**Assignment**
Both the line containing "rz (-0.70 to" and the line containing "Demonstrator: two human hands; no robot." belong to the span. Output exactly that span from the listing below, and nothing outside it.
-.-.-
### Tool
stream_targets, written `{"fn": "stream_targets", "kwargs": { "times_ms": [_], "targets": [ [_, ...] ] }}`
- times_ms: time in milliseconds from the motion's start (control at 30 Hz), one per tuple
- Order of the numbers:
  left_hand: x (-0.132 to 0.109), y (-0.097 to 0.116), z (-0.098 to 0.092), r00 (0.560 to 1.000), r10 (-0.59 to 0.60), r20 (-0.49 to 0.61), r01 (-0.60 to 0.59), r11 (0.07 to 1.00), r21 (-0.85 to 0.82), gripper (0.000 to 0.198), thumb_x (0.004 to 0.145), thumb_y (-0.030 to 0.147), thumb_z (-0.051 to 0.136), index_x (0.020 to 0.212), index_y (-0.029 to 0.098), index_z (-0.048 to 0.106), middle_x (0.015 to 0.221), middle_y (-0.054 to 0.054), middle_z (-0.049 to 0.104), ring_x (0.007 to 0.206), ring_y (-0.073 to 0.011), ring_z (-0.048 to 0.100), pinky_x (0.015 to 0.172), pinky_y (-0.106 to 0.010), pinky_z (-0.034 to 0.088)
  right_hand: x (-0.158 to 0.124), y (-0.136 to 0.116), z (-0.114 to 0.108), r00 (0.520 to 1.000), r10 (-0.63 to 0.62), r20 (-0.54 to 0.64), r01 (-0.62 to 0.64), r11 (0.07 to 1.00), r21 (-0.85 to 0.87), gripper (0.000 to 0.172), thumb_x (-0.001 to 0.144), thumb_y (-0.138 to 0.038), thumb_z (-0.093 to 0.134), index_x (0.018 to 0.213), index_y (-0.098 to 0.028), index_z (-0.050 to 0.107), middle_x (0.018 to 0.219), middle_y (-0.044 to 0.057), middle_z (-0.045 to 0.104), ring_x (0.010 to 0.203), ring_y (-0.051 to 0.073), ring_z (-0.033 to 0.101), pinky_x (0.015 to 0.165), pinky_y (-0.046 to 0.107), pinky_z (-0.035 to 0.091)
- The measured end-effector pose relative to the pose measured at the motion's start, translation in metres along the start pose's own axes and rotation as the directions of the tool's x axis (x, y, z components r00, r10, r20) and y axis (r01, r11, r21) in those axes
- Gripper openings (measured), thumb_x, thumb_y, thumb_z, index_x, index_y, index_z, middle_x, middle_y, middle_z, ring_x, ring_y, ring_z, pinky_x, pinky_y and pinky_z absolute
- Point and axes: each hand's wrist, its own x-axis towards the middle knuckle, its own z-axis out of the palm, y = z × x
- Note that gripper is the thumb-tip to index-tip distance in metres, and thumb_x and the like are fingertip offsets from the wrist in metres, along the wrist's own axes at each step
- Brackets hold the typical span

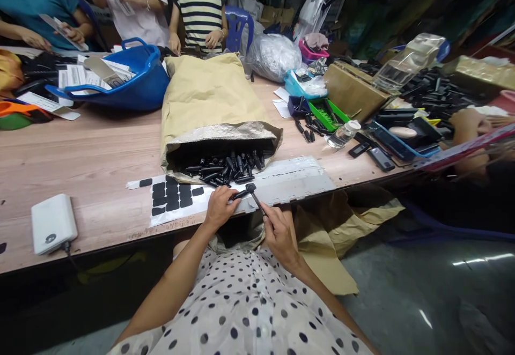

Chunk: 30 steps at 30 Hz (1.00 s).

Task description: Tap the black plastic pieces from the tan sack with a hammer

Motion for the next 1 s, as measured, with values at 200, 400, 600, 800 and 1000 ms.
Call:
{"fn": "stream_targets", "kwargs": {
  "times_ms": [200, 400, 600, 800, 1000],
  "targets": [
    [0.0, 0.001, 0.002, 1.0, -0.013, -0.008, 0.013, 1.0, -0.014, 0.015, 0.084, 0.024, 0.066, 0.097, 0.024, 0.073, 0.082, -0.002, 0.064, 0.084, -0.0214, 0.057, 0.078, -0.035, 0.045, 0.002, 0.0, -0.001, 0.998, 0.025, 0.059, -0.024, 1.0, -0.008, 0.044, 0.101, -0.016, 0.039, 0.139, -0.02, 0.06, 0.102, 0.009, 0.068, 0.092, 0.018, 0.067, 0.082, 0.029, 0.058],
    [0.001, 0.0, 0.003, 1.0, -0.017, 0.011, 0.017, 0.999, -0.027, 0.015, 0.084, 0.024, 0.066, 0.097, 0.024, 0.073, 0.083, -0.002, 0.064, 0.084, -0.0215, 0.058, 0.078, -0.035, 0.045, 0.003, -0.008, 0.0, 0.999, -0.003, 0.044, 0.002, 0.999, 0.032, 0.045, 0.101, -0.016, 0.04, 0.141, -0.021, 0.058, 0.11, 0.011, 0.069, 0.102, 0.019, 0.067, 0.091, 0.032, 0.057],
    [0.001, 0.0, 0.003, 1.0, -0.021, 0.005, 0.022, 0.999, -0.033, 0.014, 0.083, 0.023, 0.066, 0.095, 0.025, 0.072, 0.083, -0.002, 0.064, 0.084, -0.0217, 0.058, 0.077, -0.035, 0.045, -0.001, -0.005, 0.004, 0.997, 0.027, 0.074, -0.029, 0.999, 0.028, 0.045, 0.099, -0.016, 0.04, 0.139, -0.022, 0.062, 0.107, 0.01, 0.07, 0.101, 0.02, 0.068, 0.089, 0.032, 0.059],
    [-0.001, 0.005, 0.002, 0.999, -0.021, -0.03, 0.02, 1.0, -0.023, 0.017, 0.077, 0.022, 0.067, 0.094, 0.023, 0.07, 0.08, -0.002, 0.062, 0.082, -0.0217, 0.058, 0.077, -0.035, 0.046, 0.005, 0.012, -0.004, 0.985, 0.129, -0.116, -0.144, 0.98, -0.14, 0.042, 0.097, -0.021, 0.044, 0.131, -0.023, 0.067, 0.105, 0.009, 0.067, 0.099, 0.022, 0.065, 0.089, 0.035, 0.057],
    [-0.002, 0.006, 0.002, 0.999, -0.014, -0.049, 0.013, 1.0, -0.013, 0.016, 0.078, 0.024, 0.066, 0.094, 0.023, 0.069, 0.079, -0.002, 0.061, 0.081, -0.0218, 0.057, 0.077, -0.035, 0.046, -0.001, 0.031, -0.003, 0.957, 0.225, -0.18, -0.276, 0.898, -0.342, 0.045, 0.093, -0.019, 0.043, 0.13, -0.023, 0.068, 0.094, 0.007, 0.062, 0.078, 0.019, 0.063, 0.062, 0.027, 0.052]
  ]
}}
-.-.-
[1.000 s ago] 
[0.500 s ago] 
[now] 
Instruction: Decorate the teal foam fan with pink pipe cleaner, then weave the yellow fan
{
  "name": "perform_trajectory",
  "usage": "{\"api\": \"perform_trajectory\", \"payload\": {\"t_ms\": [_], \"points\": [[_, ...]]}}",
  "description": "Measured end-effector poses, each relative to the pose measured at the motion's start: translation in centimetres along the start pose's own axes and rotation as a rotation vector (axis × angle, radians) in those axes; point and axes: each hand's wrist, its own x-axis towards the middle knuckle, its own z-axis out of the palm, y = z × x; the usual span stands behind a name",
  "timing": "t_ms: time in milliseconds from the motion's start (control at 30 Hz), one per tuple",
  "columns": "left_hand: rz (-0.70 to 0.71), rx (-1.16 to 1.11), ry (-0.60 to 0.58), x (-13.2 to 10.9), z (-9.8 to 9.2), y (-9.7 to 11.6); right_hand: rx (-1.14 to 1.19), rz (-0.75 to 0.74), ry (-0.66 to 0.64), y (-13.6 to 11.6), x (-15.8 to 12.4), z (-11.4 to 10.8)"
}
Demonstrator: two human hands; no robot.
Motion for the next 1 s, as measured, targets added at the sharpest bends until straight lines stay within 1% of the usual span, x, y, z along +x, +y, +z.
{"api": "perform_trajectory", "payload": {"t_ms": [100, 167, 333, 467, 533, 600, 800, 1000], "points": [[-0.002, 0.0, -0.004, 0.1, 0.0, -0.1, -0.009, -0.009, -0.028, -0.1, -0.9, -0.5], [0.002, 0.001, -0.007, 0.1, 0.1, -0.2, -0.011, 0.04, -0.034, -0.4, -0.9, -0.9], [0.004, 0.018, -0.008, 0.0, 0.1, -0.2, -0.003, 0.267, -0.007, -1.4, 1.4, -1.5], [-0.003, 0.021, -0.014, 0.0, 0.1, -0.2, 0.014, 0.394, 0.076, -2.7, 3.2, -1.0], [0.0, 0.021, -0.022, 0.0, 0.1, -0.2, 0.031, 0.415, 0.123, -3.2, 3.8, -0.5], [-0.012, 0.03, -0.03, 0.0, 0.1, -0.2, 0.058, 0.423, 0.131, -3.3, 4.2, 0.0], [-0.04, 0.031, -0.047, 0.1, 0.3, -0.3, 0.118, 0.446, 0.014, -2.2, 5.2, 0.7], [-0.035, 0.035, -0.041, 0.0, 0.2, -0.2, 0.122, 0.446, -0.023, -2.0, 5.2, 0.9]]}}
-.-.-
**Result of the task**
  "columns": "left_hand: rz (-0.70 to 0.71), rx (-1.16 to 1.11), ry (-0.60 to 0.58), x (-13.2 to 10.9), z (-9.8 to 9.2), y (-9.7 to 11.6); right_hand: rx (-1.14 to 1.19), rz (-0.75 to 0.74), ry (-0.66 to 0.64), y (-13.6 to 11.6), x (-15.8 to 12.4), z (-11.4 to 10.8)"
}
Demonstrator: two human hands; no robot.

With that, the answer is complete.